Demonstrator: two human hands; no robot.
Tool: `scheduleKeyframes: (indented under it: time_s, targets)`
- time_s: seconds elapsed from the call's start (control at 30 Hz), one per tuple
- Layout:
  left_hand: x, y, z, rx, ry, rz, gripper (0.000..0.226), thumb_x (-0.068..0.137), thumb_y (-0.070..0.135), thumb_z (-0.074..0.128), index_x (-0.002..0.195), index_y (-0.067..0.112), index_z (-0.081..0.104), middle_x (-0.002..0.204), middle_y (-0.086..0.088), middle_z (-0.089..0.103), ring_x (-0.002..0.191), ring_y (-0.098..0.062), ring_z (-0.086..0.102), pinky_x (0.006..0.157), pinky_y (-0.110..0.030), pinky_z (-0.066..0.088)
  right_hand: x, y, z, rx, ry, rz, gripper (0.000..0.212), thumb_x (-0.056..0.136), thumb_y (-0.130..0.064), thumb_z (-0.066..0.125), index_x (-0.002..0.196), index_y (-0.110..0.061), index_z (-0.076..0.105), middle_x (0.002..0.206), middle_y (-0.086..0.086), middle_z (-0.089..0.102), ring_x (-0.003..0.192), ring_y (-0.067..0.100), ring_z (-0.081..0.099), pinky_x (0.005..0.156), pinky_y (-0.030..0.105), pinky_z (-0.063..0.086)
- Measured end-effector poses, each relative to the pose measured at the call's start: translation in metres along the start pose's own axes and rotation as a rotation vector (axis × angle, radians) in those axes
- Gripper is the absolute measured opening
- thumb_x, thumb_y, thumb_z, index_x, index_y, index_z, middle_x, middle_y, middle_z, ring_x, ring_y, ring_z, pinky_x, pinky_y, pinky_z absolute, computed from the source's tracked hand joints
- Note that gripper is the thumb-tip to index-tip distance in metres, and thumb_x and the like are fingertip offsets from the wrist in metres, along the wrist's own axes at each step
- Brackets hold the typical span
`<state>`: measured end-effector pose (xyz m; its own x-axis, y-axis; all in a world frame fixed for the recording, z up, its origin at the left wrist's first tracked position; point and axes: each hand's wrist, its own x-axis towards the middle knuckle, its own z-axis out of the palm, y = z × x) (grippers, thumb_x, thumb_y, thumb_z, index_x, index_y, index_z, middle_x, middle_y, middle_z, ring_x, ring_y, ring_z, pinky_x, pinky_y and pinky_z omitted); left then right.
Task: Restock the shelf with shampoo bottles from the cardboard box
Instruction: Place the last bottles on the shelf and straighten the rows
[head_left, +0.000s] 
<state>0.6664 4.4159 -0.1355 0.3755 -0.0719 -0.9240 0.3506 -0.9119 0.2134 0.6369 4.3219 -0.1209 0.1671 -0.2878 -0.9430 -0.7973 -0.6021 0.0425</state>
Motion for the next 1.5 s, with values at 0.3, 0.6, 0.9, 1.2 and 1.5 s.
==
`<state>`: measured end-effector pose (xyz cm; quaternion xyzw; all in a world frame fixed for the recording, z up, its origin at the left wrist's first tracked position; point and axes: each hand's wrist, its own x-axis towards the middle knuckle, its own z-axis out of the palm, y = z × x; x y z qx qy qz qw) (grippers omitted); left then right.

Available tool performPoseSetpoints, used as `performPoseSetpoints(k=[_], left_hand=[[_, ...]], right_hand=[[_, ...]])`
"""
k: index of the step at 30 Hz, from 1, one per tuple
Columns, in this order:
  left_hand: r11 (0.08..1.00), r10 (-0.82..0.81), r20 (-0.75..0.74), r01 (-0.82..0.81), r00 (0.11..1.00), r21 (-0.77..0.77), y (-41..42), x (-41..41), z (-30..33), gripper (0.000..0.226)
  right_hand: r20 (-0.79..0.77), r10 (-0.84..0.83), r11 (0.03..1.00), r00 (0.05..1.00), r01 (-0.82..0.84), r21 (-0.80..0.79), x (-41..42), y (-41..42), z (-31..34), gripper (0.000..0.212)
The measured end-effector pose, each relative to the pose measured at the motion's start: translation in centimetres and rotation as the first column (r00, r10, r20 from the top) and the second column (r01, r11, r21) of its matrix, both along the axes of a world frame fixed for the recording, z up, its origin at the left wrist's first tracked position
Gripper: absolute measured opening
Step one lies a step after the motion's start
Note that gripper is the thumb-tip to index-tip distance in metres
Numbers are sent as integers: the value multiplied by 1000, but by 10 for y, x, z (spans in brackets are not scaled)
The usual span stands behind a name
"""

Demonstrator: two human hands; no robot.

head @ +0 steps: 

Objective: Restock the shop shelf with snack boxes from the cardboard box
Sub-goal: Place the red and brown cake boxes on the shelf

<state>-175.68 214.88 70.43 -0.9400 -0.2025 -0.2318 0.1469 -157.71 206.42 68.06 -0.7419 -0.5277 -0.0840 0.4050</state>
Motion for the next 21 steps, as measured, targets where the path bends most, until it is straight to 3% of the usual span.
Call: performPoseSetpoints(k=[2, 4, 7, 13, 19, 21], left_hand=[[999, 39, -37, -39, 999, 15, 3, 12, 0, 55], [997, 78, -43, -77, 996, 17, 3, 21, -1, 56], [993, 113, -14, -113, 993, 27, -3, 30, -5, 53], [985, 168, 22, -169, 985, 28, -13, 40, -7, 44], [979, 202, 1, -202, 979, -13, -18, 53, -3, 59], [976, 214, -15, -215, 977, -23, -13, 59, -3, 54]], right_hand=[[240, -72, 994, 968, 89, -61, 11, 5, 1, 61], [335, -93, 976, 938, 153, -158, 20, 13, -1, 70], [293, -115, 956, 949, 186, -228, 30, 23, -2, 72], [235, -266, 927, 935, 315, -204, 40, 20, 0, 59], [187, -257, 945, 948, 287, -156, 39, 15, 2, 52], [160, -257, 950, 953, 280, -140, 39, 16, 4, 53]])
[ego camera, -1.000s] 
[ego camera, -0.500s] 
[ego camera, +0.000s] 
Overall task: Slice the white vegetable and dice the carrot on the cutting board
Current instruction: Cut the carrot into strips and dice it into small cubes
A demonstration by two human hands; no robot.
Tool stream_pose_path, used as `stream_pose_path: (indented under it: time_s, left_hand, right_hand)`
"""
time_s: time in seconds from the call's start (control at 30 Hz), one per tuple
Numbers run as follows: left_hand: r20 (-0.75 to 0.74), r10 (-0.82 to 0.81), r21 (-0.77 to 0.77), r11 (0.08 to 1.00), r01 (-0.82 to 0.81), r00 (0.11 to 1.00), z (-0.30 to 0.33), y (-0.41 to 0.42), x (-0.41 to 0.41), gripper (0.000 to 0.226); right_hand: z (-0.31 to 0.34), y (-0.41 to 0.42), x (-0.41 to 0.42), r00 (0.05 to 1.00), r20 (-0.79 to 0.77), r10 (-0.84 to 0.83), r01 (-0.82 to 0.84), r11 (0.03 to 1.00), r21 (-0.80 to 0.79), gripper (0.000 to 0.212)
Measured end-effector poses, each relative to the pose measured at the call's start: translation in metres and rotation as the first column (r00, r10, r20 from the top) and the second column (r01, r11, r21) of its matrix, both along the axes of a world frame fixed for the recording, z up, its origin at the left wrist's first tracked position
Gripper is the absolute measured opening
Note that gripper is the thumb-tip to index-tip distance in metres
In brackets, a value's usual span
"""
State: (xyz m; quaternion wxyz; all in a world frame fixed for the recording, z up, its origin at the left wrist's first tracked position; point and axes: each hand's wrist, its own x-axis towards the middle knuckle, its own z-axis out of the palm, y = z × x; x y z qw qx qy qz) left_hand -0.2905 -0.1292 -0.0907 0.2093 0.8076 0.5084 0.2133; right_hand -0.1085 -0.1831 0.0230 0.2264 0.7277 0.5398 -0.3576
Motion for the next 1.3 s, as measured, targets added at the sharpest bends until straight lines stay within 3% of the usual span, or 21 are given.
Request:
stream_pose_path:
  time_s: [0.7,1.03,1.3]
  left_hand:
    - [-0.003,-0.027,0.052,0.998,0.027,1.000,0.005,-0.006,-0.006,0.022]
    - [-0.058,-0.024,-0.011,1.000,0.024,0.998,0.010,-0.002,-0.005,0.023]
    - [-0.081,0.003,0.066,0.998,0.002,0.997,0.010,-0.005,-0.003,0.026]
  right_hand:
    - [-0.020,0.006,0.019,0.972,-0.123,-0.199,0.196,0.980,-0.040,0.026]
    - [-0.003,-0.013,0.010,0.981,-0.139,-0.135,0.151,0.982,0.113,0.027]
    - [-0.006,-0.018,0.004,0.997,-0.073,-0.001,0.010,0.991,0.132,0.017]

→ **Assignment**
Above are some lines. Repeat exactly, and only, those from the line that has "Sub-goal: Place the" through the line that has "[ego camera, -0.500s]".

→ **Your solution**
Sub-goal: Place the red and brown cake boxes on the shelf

<state>-175.68 214.88 70.43 -0.9400 -0.2025 -0.2318 0.1469 -157.71 206.42 68.06 -0.7419 -0.5277 -0.0840 0.4050</state>
Motion for the next 21 steps, as measured, targets where the path bends most, until it is straight to 3% of the usual span.
Call: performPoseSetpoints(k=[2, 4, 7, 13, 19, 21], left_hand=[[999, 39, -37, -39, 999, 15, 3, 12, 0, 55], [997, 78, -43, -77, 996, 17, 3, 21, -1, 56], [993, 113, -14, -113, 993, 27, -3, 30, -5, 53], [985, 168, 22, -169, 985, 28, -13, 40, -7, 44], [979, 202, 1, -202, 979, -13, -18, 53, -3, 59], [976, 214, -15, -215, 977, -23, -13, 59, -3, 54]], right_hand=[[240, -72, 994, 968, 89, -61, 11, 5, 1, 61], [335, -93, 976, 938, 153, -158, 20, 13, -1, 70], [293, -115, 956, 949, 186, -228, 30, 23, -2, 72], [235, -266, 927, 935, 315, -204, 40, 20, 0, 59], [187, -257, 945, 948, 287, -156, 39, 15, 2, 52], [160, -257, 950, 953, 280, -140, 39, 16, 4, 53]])
[ego camera, -1.000s] 
[ego camera, -0.500s] 

No more output will be produced for this exercise.